> WHAT IS BEING ASKED:
Within this material, state how many lines include the string "black". Reply with the number only.

• • •

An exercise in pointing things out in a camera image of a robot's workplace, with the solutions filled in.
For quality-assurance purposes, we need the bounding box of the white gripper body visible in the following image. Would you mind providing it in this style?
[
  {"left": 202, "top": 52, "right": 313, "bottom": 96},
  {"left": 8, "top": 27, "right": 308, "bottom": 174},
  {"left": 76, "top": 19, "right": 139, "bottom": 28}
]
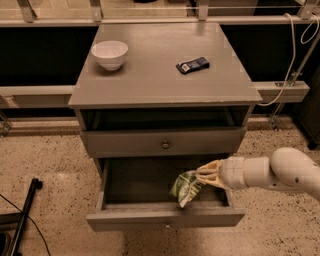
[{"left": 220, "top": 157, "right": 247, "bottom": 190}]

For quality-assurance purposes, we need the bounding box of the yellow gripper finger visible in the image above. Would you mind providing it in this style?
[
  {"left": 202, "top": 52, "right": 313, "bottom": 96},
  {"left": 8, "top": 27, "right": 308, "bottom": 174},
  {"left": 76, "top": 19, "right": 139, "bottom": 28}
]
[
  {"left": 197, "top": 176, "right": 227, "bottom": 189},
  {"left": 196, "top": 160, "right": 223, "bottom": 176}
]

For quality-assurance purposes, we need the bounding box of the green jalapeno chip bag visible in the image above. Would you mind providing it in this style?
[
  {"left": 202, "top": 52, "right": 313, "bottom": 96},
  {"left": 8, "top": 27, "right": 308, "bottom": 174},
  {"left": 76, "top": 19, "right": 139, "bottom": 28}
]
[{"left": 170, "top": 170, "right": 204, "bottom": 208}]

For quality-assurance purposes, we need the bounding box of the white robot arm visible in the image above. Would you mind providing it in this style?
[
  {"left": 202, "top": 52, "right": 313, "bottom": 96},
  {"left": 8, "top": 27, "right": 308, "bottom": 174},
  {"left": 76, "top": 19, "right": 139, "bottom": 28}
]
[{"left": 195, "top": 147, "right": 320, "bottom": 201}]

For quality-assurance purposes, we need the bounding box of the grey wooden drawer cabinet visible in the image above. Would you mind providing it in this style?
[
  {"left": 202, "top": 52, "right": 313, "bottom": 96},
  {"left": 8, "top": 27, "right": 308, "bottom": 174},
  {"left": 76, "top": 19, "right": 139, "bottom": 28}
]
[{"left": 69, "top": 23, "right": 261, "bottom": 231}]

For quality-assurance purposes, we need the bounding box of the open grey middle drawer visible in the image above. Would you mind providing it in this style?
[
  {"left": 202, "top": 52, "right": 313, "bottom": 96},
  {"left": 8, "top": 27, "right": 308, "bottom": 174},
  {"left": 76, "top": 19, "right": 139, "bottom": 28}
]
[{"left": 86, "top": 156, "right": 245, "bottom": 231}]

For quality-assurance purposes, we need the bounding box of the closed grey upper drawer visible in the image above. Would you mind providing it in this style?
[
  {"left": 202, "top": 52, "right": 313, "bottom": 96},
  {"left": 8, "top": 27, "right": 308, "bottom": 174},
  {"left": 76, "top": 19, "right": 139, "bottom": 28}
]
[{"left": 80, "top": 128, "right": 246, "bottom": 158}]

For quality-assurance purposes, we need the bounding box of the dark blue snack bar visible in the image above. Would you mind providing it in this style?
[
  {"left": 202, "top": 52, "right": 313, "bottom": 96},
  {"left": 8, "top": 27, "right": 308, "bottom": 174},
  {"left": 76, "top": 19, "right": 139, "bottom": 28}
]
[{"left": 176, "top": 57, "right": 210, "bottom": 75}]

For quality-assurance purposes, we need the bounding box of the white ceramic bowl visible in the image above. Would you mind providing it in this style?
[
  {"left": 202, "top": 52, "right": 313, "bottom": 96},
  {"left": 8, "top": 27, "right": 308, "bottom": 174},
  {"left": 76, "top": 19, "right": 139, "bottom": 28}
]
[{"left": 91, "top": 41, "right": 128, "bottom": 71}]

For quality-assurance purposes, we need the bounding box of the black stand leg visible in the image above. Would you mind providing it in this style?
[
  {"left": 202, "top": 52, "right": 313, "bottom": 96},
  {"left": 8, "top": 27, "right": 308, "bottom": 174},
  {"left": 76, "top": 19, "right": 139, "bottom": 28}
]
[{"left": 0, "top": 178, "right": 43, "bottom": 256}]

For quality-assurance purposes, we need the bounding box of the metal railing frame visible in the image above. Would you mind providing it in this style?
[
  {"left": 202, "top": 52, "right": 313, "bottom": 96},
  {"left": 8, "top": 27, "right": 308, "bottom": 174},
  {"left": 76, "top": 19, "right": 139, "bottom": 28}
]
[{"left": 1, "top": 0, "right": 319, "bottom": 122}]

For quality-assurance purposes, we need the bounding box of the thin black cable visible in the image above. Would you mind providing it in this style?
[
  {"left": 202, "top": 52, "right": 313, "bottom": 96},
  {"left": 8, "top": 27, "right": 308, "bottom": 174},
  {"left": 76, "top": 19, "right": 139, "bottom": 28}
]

• • •

> RESULT OF THIS EXERCISE:
2